Directions for this task:
Output the number of lines in the entries below with the string "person" in them, and nothing further.

Input:
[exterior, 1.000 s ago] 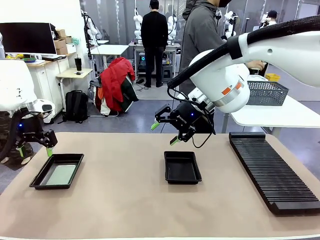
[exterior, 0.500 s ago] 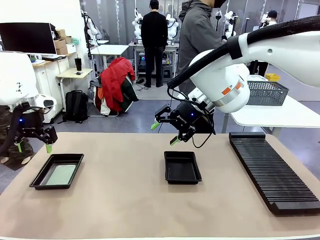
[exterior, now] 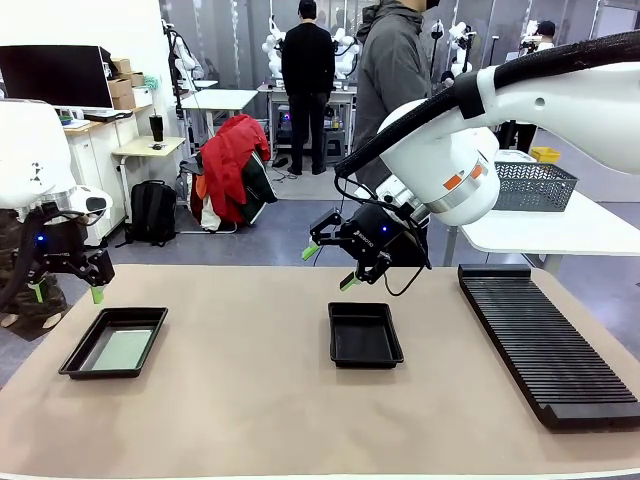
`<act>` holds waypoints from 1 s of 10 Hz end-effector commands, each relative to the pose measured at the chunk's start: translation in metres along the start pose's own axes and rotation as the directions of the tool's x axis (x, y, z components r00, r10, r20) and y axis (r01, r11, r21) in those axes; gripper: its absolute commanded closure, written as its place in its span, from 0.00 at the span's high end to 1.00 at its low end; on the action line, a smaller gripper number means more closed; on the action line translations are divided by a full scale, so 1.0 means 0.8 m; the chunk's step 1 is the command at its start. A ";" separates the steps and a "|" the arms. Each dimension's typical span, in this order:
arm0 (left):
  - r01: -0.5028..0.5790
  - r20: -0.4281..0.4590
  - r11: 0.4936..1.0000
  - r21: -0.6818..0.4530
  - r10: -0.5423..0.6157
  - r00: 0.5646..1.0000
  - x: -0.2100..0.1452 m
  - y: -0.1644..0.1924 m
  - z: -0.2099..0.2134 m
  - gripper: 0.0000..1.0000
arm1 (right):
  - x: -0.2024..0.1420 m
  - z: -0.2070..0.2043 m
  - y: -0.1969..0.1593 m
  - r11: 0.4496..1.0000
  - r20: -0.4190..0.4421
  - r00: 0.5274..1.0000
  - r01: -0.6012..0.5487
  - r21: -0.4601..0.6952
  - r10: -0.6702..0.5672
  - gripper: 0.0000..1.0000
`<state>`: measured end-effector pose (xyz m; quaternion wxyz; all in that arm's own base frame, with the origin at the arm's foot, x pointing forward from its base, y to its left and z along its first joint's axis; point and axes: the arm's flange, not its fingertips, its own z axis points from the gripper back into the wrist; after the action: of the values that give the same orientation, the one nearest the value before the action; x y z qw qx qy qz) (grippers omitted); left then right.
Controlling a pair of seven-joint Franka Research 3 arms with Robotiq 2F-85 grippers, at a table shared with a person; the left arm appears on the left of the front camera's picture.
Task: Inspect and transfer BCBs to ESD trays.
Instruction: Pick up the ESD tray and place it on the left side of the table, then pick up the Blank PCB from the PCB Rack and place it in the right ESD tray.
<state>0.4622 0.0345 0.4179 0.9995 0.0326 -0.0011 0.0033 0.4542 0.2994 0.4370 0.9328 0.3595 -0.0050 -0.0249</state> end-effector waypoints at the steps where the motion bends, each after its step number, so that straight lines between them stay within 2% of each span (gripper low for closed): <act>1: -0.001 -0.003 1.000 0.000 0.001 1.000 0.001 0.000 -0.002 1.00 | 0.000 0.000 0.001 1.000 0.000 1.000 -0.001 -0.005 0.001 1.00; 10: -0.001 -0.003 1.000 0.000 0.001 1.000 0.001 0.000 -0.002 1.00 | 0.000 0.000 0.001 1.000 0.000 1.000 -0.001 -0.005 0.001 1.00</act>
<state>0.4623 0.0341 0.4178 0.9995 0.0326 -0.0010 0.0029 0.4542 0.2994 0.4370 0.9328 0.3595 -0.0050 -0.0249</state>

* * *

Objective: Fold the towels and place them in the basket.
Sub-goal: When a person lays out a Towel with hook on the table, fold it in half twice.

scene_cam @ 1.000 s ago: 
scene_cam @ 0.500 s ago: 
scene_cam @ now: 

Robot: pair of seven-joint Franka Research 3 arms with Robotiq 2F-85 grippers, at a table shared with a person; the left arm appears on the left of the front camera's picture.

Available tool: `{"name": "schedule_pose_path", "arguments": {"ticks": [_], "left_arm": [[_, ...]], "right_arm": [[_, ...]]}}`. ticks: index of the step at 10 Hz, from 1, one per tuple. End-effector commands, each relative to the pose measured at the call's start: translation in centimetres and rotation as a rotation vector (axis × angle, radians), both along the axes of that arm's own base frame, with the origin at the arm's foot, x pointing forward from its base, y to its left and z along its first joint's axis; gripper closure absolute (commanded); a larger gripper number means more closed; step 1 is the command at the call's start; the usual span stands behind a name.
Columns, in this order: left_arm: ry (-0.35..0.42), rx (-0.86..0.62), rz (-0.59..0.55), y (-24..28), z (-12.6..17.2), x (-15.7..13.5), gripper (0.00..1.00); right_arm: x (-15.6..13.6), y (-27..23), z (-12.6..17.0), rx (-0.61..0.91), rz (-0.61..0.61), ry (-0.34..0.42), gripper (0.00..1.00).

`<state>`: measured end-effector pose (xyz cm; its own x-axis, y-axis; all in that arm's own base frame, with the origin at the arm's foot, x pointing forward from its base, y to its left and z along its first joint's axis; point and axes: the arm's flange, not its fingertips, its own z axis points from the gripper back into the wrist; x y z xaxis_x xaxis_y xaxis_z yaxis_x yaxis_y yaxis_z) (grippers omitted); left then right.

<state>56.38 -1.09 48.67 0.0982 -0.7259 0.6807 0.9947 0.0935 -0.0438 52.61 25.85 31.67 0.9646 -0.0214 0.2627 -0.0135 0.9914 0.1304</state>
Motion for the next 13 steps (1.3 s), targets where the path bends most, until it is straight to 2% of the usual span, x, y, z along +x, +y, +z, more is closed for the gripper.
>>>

Written response:
3